The power of language is magical to behold. Through the mere pronouncement of words, people can be persuaded to do what they would never have thought to do, left to their own devices. The playbook with the most success in this regard is that of war. When people are “informed” that they and their families are in mortal danger, they can and often will acquiesce to any and all policies which government authorities claim to be necessary in order to protect them.

Young people can be coaxed into killing complete strangers who never did anything personally to them. Citizens can be brainwashed to believe that suitably labeled persons can and indeed must be denied any and all human rights. When the stakes are claimed to be life and death, even apparently intelligent people can be goaded to accept that the mere possession of a divergent opinion is evil, and the expression of dissent a crime. The use of military weapons to execute obviously innocent, entirely innocuous civilians, including children, suddenly becomes permissible, so long as the victims have been labeled collateral damage. All any of this takes is to identify “the enemy” as evil.

In centuries past, “the laws of war” were said to require the humane treatment of enemy soldiers. They were diagnosed as suffering from “invincible ignorance,” misled and mistaken about the dispute said to necessitate recourse to war, but still acknowledged as persons capable of being courageous combatants who found themselves through historical fortuity on the wrong side. An enemy soldier was to be provided with the opportunity to lay down his weapon and surrender in order to save his own life. Disarmed or incapacitated soldiers were not to be executed by their captors, for they had already been neutralized and posed no more danger than unarmed civilians. Prisoners of war were to be treated as human beings, and when they were tortured or summarily executed, this constituted a war crime. Such “laws of war,” which form the basis of international agreements, including the Geneva Conventions, have needless to say often been flouted, but, in theory, they were to be upheld by civilized people.

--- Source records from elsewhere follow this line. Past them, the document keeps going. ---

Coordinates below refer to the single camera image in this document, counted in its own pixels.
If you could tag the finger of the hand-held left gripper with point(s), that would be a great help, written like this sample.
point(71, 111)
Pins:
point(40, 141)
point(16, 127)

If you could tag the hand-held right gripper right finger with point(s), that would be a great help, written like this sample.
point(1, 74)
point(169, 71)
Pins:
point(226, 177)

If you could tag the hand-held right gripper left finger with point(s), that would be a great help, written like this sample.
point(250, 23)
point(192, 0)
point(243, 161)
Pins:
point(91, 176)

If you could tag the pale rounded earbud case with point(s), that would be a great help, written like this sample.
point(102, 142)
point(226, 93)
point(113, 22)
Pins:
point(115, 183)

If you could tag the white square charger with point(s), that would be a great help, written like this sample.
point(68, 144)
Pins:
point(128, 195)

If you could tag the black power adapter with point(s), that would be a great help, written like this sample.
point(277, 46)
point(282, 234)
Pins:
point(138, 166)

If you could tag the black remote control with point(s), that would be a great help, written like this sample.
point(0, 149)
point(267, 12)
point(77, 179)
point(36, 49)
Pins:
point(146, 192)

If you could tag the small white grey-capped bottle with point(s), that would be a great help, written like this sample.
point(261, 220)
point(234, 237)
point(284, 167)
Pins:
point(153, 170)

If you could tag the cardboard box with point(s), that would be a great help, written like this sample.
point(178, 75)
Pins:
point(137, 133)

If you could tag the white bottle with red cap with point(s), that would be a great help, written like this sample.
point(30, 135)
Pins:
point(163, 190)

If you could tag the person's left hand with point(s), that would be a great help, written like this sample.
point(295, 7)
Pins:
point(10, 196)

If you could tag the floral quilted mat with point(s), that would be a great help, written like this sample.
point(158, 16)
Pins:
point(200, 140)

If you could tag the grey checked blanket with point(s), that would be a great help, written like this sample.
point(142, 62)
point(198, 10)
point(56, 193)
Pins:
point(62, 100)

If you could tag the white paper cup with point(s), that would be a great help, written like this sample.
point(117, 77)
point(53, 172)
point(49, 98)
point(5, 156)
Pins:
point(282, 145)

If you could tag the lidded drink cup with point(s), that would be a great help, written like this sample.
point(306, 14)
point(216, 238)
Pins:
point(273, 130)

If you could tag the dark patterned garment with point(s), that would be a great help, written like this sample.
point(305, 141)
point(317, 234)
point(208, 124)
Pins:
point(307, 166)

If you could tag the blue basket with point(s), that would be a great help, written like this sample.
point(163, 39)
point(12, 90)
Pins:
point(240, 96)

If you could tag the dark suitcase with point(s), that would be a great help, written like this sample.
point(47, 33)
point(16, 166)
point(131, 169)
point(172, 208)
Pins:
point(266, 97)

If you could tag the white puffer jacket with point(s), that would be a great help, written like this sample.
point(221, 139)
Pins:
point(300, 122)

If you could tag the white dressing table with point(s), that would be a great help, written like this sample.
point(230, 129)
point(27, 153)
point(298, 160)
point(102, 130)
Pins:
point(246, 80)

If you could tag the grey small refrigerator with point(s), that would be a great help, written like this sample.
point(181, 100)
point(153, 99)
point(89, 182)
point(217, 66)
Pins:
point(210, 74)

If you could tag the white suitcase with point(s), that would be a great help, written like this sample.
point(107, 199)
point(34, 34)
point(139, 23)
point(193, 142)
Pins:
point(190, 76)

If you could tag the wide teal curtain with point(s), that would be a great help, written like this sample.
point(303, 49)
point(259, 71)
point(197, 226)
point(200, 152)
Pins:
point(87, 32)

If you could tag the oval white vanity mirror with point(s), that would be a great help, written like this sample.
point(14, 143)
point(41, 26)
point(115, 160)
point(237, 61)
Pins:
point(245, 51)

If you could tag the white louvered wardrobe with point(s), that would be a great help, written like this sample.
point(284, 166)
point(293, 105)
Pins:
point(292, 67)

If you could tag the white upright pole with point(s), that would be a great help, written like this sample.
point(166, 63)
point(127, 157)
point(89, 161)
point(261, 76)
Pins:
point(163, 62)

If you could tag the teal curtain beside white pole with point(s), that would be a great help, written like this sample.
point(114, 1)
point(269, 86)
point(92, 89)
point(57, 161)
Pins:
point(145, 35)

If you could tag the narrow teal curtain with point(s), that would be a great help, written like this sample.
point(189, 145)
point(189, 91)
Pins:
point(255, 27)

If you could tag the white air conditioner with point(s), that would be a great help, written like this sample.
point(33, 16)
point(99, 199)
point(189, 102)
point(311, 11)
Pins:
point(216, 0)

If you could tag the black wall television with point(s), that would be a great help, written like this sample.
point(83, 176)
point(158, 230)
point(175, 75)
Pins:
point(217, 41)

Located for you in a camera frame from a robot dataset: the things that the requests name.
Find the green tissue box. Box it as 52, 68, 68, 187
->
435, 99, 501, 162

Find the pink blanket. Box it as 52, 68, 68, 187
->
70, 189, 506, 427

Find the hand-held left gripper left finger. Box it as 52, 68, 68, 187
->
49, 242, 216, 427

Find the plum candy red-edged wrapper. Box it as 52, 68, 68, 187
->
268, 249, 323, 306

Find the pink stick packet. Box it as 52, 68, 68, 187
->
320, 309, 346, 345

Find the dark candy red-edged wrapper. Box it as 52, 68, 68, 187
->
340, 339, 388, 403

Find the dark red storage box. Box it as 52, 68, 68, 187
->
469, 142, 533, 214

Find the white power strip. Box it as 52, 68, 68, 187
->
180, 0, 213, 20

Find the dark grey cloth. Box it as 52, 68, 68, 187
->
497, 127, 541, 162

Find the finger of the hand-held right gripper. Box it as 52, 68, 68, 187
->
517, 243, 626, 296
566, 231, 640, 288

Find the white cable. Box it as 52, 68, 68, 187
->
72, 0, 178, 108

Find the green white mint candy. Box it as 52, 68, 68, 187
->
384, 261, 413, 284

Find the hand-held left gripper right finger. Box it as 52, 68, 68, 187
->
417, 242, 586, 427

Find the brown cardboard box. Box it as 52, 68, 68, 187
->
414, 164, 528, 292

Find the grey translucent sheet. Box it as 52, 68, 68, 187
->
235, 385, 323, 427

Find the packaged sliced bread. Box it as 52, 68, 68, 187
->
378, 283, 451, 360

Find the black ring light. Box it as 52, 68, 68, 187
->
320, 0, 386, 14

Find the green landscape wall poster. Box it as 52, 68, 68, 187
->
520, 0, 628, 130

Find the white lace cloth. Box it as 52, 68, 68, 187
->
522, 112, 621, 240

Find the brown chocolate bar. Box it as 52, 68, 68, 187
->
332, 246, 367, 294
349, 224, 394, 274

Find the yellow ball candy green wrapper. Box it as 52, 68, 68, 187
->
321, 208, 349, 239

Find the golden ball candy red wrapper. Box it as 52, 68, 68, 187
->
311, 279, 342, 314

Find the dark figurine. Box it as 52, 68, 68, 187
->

After the terrorist attacks of September 11, 2001, political leaders and government officials proclaimed that “everything changed.” The Bush administration legal team deployed linguistic innovation to issue in an entirely new era of warfare, wherein the “laws of war” would still be said to obtain, but they would be inapplicable to entire classes of human beings. Jihadist soldiers for radical Islamist causes were labeled unlawful enemy combatants, whose “unlawful” status was said to imply that they were protected by neither international norms such as the Geneva Conventions nor the laws of civil society.

Under this pretext, terrorist suspects were tortured while held captive at prisons in Guantánamo Bay, Abu Ghraib and Baghram, in addition to many black sites around the world. Ever keen to cover their tracks, the CIA (Central Intelligence Agency) also flatly denied that they ever tortured anyone, by redefining as enhanced interrogation techniques the abusive practices inflicted on hundreds, if not thousands, of men in an effort to extract from them actionable intelligence. And just in case any of this “logic” was called into question by pesky human rights advocates, Bush administration officials also derided the Geneva Conventions as “quaint.”